Реб Самуил поправил очки на носу и с той же певучестью, как и прежде, произнес:
– По сути дела, спрашивать надо было бы не вас, а их.
– Недаром говорится: тварь бессловесная, – с явным подобострастием вставила Хана.
– Может, это и к лучшему, – промолвил резник. – Ибо что значат слова? Дайте мне вашего индюка, – обратился он к Хане, и та с благодарной поспешностью протянула ему птицу.
– Говорят, реб Самуил ходил в пущу, – прошептала Хана, когда резник скрылся.
– А чего он там не видел? – недоверчиво покосилась на товарку Рива, тиская утку.
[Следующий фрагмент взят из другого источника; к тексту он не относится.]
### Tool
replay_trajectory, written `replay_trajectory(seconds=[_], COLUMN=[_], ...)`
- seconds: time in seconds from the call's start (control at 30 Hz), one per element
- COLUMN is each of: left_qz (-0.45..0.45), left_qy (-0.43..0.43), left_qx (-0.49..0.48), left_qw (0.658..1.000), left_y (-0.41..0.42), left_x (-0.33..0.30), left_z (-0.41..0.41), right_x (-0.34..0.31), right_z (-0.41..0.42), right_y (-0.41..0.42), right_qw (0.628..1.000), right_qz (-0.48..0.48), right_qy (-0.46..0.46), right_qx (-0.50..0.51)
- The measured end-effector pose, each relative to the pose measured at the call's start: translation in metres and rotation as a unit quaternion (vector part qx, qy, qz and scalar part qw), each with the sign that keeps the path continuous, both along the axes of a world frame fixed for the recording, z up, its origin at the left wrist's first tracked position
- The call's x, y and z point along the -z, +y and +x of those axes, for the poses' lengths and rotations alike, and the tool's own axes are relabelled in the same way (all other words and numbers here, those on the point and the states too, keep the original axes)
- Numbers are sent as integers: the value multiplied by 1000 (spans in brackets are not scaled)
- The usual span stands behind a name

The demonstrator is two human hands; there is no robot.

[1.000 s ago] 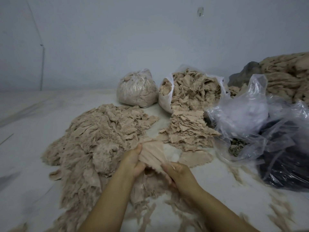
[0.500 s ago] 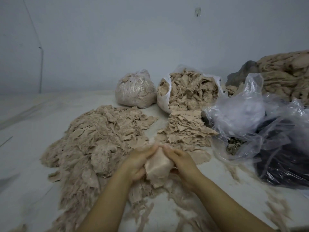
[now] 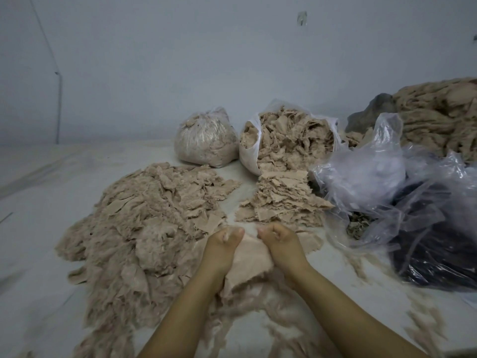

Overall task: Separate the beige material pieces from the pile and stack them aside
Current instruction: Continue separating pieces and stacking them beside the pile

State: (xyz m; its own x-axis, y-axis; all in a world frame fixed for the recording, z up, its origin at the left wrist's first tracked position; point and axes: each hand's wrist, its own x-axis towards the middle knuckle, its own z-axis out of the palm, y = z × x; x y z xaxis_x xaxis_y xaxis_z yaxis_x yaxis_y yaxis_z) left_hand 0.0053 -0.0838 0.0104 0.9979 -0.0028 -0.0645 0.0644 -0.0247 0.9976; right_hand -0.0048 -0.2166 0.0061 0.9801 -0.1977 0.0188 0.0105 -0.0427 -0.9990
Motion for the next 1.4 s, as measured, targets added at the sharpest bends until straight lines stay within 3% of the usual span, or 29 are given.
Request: replay_trajectory(seconds=[0.1,0.17,0.2,0.27,0.37,0.53,0.63,0.77,1.0,1.27,1.4], left_qz=[17,55,71,89,87,16,-12,88,207,267,346], left_qy=[8,7,4,-11,-43,-4,59,-21,-108,-188,-181], left_qx=[-16,-22,-20,13,114,131,92,34,-46,4,4], left_qw=[1000,998,997,996,989,991,994,995,971,945,920], left_y=[15,23,24,22,10,7,8,7,-2,15,39], left_x=[-5,-7,-8,-8,-7,0,11,13,15,13,6], left_z=[5,9,10,12,9,9,8,16,30,29,33], right_x=[3,1,-2,-5,-5,9,11,12,9,15,20], right_z=[3,-3,-7,-11,-6,7,13,18,10,29,37], right_y=[-23,-35,-36,-29,-12,4,0,-12,-5,-34,-56], right_qw=[999,986,959,939,974,995,993,986,975,966,960], right_qz=[-6,-95,-144,-160,-80,-71,-63,-50,-104,-107,-193], right_qy=[-16,36,70,82,27,-70,-84,-85,-165,-120,-57], right_qx=[36,-132,-232,-292,-210,-20,48,138,110,204,196])
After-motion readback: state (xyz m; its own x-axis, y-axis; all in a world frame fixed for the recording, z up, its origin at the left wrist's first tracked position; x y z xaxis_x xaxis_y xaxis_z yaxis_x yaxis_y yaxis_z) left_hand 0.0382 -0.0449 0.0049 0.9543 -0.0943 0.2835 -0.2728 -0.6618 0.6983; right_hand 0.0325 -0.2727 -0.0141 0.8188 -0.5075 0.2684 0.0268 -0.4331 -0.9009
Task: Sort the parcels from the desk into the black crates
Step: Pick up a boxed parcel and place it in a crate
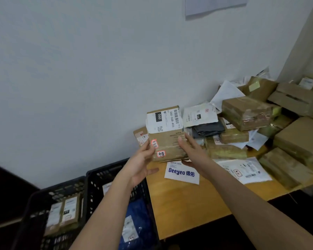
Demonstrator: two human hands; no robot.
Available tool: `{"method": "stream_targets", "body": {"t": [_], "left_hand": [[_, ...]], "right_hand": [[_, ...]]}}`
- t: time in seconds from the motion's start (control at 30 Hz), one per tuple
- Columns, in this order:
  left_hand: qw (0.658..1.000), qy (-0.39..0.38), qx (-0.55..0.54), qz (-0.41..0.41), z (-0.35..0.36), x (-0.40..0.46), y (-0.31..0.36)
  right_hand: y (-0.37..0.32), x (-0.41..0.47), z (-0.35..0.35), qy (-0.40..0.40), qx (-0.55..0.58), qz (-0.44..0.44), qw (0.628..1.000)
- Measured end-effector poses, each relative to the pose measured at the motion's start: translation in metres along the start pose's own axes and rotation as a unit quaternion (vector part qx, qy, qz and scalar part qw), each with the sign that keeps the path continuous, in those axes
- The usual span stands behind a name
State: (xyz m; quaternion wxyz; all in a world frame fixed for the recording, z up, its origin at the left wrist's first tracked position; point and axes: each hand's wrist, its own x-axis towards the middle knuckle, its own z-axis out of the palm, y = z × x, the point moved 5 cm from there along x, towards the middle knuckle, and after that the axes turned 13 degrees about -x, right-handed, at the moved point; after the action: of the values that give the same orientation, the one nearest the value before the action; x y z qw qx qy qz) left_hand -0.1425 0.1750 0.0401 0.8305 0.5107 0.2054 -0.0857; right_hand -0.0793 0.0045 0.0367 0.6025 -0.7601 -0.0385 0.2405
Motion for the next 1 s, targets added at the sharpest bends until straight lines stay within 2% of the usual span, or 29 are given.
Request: {"method": "stream_targets", "body": {"t": [0.17,0.5,0.63,0.87,1.0], "left_hand": [[0.998,0.051,-0.035,-0.002,-0.032,-0.045,-0.038],[0.99,0.127,-0.056,0.027,-0.136,-0.115,-0.033],[0.987,0.145,-0.061,0.014,-0.204,-0.154,-0.029],[0.975,0.214,-0.064,0.015,-0.354,-0.239,-0.011],[0.968,0.244,-0.057,-0.007,-0.412,-0.262,-0.015]], "right_hand": [[0.034,-0.025,0.031,-0.093,-0.049,0.044,0.993],[0.03,-0.054,0.138,-0.148,-0.051,0.051,0.986],[0.032,-0.061,0.214,-0.15,-0.058,0.075,0.984],[0.036,-0.08,0.394,-0.154,-0.107,0.077,0.979],[0.051,-0.091,0.455,-0.179,-0.117,0.104,0.971]]}}
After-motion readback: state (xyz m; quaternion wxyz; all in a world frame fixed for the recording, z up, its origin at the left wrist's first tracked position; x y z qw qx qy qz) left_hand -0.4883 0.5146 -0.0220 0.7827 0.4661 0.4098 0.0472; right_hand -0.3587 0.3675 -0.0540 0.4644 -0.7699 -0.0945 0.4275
– Говорят, будто его Ошер на русском танке объявился.
– Неужели? – ахнула Рива и еще больше стиснула утку.
– Он туда еще в тридцать шестом уехал.
– Куда?
– В Россию. Еврейское государство делать. Они с твоим отцом Саулом закадычными дружками были. Только твой отец Саул в тюрьму угодил, а Ошер через границу перебрался. Так мой хозяин говорит. Реб Эфраим все знает. Он даже город называл, да у меня память как решето… – Хана вошла в раж, но тут с прирезанным индюком вернулся резник. Он молча взял у Ривы утку и снова исчез за дверью. – В следующий раз я вспомню, – пообещала Хана и, сунув мертвого индюка в корзину, заторопилась домой. Корзина была плетеная, и из нее на пол просачивались капли индюшачьей крови, такой же красной, как и наша, человечья.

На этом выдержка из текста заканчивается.